● Task to complete: Reply solely with the number of lines, in the records underneath, that include the word "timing".

Records excerpted from a collection:
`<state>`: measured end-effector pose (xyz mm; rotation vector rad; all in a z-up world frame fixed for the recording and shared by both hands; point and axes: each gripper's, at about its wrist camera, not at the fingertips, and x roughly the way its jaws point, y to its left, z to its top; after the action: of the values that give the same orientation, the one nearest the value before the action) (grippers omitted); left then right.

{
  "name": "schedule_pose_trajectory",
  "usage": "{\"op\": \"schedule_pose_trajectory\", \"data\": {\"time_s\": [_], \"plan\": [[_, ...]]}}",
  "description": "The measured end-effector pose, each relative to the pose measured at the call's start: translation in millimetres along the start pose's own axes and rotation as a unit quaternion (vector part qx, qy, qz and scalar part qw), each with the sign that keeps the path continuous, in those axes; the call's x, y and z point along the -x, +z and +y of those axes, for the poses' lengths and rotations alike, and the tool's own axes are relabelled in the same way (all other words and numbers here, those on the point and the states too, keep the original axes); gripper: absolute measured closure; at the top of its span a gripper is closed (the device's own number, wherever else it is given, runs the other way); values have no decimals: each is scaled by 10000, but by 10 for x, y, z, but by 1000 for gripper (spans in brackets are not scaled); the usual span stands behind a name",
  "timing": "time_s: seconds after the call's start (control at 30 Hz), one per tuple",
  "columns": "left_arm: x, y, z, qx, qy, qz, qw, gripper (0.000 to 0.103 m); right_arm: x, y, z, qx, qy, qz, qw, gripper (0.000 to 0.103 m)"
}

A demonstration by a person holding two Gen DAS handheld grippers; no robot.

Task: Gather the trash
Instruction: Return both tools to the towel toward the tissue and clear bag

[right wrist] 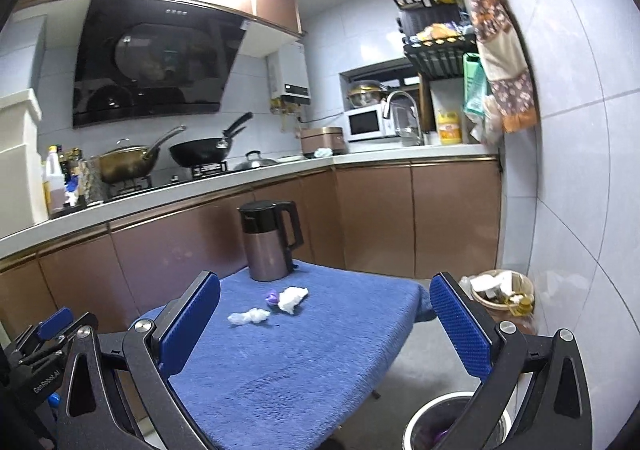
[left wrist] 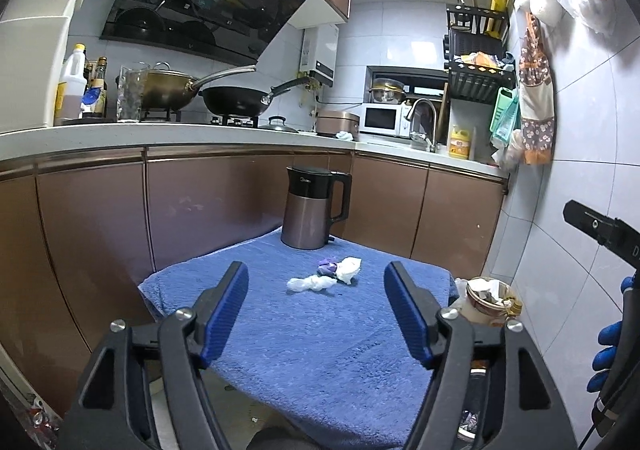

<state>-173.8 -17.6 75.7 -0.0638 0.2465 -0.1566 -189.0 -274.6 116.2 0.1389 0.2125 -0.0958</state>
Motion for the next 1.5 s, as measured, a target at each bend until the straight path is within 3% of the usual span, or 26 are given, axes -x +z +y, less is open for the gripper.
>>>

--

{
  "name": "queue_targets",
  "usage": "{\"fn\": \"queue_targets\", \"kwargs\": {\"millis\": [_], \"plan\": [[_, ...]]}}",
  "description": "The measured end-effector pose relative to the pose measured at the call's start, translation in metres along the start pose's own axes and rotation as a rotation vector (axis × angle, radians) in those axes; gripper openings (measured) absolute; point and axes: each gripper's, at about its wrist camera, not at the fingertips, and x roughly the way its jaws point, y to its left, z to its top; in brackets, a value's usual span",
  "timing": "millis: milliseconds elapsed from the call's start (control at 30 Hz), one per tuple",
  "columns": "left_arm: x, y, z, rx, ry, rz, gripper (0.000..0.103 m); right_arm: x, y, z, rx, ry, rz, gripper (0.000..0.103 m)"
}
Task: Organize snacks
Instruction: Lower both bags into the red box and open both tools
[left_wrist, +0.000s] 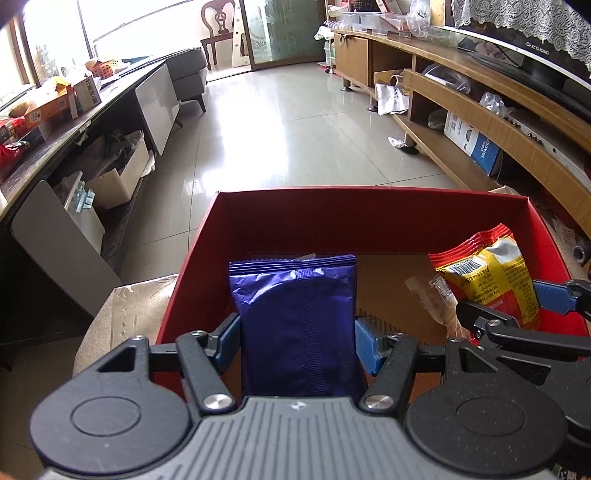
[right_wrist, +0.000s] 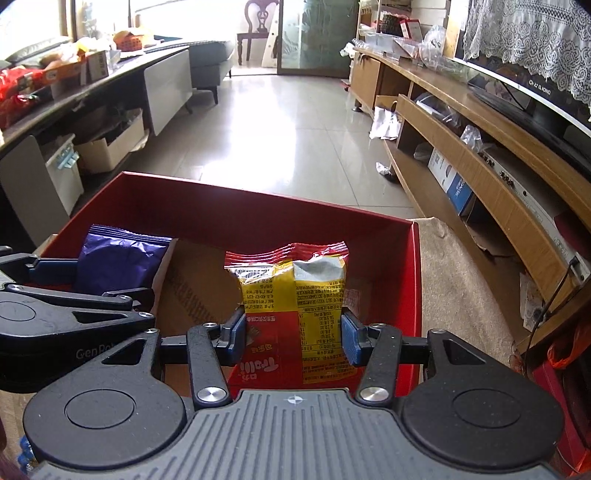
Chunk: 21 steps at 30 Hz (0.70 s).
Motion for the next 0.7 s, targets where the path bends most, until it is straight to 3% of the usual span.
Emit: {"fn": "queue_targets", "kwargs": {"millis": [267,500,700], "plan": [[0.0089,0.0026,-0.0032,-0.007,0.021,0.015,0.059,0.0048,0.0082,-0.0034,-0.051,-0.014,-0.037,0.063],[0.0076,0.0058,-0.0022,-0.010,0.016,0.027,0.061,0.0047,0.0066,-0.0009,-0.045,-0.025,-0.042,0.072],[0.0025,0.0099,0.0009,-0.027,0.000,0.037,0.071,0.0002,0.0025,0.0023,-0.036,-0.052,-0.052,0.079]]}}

● Answer space: 2